The entertainment is too raw, the action too violent, the humour too warped. Judge Dredd – whose film version back in September nailed the essence of the character superbly – had all these basic virtues in abundance in the early years of the 2000 AD strip. It had top-notch writers Pat Mills and John Wagner and artists including the mighty Mick McMahon, Brian Bolland and Ron Smith. These were stories were riven with satire as well as action – as well as JD’s full-on instant-justice shtick unleashed upon Mega City One’s hyper-obese insurrectionist fatties and ill-fated confectioner Uncle Ump’s sweets-as-crack. Consider the legendary, un-reprintable 1978 issues, when Dredd finds himself in the midst of a war between Ronald McDonald and Burger King in the post-nuclear Cursed Earth.

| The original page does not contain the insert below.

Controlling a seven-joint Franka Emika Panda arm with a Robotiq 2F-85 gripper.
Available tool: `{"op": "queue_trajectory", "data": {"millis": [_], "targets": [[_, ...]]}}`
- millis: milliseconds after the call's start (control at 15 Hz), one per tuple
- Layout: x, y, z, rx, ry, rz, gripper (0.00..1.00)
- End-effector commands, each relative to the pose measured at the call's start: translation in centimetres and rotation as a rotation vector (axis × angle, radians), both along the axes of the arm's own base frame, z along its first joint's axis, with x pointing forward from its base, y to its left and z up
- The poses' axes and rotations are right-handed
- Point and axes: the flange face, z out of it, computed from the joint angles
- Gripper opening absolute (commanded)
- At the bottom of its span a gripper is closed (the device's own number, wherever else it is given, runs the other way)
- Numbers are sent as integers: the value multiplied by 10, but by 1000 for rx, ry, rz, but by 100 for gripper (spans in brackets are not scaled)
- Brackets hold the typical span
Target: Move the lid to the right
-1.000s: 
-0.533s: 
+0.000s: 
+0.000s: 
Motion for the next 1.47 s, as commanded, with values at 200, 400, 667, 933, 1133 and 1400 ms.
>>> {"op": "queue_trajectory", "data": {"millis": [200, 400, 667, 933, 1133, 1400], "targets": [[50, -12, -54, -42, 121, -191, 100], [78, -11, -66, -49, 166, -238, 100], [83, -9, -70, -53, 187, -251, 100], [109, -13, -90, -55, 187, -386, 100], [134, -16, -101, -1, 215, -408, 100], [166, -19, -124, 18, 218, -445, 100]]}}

What about the other famous 2000 AD strip, Nemesis The Warlock, the horned alien freedom fighter waging war on the crusading, future-medieval xenophobes of Termight, led by their superfascist Grand Master Torquemada - later proved to be an actual reincarnation of the original leader of the Spanish Inquisition? Drawn to flesh- and brain-crawlingly wondrous effect by the great Kevin O’Neill, and scripted by Mills, here was rich mulch for developing brains. Ideas like these seep into the mind’s water table when you’re young.

Something else that probably wouldn’t last five minutes today is Battle’s historically accurate and brutally frank First World War strip Charley’s War. Also scripted by Mills, and awe-inspiringly illustrated by the late Joe Colquhoun, it’s another classic that anyone who watches X-Factor should be forced to read.

Tracing the experiences of the teenage British soldier Charley Bourne as he survives through the Great War, it combines adventure with seriousness in ways are genuinely affecting, as when Charley’s pal Ginger is blown up by a shell and he has to bury him. Has ever a villain been more genuinely hated than the sadistic toff Captain D’Arcy Snell for what he does to the heroic commoner Charley? These are how honourably subversive these black-and-white, five-pages-a-week series were - a wider discussion of the deadening consequence of the internet’s endless choice is going to have to wait. Go to the Imperial War Museum’s database of First World War servicemen, and there was actually a real Charley Bourne; comparing it to comics about sexy vampires or zombie attacks seems wrong, somehow.